Dataset records
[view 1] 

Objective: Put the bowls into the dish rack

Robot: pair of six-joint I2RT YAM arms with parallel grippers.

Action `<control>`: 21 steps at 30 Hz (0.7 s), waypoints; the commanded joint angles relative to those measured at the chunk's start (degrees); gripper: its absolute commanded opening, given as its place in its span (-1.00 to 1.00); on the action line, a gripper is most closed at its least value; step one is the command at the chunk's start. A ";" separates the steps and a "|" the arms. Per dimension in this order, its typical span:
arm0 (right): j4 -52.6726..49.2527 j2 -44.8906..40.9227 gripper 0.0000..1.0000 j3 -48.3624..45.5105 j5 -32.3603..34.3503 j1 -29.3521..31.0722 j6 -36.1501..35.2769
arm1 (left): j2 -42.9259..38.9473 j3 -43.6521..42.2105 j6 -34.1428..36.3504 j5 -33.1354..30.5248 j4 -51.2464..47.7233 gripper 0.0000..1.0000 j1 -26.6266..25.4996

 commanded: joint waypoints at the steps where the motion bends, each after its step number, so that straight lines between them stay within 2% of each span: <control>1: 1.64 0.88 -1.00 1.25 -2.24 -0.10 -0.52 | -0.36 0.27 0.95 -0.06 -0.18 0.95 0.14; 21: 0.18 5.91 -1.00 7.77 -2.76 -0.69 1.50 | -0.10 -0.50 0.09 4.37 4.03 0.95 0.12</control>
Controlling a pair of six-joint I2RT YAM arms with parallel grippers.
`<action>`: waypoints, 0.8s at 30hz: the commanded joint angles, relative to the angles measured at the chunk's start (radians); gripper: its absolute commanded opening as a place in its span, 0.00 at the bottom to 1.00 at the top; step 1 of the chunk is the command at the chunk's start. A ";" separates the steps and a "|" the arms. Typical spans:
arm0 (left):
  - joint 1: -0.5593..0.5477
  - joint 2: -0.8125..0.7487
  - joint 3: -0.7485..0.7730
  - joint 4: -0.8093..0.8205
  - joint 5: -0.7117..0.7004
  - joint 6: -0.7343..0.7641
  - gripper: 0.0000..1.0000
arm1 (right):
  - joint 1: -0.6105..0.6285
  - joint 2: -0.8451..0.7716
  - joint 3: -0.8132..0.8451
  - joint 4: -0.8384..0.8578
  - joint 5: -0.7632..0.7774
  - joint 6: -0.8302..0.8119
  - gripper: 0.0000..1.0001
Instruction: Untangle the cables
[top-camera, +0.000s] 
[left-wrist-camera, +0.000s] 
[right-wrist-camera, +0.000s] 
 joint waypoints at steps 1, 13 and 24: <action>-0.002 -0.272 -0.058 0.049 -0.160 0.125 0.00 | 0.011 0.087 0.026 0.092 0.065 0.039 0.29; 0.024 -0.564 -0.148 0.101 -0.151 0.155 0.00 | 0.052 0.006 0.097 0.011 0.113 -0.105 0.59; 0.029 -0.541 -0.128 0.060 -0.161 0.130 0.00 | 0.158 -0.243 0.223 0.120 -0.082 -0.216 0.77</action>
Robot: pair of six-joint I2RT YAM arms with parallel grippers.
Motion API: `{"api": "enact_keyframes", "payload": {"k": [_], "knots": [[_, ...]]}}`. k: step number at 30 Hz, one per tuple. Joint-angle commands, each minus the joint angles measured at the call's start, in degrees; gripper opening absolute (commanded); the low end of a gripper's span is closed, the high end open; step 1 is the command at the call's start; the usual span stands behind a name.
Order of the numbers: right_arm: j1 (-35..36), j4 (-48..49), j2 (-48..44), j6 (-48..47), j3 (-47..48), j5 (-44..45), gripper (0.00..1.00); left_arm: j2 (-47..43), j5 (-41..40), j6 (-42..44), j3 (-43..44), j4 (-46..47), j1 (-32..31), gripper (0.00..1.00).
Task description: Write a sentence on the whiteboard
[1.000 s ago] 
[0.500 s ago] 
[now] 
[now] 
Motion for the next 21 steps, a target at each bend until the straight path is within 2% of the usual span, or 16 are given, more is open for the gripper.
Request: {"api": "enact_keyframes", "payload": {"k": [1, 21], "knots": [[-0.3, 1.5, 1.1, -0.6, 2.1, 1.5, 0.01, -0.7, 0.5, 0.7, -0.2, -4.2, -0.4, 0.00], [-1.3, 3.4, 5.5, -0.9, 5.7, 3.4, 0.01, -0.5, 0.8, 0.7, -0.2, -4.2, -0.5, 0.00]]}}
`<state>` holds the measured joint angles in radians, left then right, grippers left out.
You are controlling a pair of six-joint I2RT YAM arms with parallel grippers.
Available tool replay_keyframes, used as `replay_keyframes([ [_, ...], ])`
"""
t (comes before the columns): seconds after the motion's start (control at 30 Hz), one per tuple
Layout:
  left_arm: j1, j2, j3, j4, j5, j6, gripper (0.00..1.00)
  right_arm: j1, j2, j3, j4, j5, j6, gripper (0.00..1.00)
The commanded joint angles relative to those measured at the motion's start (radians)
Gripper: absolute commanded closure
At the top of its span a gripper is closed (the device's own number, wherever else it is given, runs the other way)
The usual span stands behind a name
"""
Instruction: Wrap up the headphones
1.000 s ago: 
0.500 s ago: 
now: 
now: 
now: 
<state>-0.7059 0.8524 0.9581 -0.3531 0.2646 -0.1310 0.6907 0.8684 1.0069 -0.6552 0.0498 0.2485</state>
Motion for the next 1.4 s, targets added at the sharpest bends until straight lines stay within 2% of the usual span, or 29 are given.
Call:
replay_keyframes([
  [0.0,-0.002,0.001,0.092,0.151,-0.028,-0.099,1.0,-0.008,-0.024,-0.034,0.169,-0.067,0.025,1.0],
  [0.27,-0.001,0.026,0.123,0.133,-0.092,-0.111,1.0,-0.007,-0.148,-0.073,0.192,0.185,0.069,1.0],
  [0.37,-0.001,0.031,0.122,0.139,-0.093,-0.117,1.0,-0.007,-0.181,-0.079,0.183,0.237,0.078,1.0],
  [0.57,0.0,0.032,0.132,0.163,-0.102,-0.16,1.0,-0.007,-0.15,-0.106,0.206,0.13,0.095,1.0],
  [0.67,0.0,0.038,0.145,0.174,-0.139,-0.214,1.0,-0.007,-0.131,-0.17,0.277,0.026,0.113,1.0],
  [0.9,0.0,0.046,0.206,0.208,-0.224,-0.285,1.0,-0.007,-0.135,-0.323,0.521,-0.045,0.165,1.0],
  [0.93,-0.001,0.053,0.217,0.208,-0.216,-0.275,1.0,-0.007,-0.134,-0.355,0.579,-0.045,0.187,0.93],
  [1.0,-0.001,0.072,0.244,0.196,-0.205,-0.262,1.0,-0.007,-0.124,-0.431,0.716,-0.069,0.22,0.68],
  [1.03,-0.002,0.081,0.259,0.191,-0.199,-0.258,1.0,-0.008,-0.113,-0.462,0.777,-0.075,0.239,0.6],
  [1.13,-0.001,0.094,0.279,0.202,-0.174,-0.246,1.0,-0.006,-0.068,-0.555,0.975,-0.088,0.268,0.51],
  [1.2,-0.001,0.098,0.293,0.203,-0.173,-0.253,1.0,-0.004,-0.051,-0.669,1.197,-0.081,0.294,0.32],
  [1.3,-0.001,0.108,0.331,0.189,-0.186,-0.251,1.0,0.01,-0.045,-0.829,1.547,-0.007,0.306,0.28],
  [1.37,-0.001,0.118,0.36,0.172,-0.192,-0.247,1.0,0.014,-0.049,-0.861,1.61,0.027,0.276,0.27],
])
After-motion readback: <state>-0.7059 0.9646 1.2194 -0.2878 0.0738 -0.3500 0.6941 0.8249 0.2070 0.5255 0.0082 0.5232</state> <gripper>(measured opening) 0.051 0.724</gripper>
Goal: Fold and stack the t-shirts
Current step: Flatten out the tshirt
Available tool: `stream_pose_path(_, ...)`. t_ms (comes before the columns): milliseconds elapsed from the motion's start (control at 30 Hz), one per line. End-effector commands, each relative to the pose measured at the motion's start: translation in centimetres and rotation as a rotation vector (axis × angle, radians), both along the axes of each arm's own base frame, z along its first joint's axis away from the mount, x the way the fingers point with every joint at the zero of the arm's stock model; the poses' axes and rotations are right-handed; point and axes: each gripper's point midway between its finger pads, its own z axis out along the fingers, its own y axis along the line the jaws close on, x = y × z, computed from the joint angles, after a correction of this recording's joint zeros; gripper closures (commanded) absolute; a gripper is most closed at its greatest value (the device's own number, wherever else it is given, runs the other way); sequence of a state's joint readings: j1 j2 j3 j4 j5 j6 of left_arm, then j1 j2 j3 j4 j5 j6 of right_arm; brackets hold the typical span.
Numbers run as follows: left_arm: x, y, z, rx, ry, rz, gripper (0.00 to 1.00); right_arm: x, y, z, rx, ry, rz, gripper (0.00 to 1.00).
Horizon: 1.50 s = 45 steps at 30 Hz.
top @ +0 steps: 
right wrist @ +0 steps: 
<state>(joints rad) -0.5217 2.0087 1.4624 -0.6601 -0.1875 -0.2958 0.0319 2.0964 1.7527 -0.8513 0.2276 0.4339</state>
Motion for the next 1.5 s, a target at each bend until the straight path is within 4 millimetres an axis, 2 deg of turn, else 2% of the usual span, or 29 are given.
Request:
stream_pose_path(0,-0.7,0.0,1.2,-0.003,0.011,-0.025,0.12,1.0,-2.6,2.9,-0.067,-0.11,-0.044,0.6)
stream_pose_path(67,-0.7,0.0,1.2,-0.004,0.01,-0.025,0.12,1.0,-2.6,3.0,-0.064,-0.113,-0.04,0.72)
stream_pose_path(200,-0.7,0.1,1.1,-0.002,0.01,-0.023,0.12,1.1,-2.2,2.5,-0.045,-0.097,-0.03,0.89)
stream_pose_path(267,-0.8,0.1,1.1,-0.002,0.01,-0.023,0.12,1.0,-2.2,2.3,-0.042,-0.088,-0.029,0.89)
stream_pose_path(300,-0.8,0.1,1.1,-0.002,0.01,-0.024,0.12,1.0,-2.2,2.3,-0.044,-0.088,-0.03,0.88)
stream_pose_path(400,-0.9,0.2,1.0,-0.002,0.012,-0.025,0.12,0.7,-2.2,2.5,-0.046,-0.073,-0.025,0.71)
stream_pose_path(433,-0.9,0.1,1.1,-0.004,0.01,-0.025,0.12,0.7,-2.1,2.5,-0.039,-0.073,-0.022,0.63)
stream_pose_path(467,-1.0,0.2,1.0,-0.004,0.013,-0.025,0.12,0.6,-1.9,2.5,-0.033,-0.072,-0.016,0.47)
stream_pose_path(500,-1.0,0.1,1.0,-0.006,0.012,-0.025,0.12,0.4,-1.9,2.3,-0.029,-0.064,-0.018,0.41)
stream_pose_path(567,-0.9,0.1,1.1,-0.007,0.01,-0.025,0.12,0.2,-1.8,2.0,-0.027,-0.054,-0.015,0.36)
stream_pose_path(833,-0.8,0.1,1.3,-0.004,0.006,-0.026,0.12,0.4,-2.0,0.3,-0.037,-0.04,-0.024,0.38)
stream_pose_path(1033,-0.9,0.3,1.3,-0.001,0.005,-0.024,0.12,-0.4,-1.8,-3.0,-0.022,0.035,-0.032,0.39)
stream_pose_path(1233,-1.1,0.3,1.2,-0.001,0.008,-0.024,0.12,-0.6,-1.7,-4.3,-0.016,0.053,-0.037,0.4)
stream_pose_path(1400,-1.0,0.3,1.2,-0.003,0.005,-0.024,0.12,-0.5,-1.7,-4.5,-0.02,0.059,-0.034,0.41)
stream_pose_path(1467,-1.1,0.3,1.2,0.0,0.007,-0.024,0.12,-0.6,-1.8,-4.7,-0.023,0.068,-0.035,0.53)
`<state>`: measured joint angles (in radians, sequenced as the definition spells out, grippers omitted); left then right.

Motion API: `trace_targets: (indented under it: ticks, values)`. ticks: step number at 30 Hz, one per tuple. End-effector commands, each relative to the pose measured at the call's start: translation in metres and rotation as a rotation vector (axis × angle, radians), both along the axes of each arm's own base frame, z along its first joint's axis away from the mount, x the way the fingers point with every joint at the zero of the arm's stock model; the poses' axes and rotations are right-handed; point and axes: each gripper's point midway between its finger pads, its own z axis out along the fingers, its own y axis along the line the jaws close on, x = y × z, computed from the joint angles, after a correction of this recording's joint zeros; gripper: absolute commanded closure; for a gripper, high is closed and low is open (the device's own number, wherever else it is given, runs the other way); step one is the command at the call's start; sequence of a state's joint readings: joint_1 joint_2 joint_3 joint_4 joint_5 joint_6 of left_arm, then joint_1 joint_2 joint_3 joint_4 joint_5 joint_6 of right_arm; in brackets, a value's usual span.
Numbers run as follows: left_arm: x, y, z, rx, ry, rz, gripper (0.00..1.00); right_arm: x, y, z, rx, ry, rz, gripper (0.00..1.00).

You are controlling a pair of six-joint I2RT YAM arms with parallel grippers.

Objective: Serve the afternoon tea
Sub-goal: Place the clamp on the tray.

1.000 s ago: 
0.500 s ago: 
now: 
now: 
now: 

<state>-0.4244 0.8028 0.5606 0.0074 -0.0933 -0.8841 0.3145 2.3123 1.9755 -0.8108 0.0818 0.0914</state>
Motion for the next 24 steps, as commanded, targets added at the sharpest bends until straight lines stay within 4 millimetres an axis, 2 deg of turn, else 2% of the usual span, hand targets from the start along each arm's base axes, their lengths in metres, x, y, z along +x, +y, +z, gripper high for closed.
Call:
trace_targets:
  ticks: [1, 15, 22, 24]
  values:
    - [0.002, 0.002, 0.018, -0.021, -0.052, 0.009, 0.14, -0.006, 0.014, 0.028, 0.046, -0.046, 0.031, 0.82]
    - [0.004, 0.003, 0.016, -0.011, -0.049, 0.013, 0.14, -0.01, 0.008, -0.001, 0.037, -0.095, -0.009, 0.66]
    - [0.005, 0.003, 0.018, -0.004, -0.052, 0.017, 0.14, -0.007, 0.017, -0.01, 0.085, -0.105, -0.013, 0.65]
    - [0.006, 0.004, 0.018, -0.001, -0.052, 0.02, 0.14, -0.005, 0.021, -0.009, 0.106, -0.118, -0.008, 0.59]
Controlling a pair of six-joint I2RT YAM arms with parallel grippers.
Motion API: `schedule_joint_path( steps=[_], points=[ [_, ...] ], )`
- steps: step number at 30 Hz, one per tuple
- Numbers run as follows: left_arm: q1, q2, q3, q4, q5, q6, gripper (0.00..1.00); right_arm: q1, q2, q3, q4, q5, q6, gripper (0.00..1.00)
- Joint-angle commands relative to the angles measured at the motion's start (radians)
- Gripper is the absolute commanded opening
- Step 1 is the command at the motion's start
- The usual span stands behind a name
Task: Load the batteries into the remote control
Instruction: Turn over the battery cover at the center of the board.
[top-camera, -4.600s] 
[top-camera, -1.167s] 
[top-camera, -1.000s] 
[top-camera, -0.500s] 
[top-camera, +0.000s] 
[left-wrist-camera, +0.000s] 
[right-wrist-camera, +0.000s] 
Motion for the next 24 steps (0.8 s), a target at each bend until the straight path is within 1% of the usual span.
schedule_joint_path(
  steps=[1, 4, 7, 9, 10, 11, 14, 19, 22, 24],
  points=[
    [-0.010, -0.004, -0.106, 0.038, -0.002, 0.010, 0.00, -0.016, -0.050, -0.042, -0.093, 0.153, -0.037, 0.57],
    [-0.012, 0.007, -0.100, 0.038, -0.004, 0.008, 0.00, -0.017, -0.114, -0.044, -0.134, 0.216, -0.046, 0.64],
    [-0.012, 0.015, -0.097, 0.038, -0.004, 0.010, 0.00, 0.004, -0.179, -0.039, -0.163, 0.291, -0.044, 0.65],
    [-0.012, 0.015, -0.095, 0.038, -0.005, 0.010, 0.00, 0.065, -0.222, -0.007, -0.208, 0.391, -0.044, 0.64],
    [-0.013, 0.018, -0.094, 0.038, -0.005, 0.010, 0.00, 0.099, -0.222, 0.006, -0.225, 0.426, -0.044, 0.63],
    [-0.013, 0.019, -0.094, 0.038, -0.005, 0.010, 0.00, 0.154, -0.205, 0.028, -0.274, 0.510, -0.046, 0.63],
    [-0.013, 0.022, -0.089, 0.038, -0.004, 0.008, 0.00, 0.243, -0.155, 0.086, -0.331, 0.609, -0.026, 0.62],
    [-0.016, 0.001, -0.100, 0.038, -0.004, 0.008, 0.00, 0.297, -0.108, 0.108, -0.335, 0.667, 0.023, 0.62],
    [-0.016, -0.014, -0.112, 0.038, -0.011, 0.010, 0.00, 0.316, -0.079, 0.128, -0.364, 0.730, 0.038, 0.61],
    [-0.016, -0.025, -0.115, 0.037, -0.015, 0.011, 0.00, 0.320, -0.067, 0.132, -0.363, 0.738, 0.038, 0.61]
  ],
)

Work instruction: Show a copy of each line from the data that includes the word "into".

Solved exercise:
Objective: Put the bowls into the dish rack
Task: Load the batteries into the remote control

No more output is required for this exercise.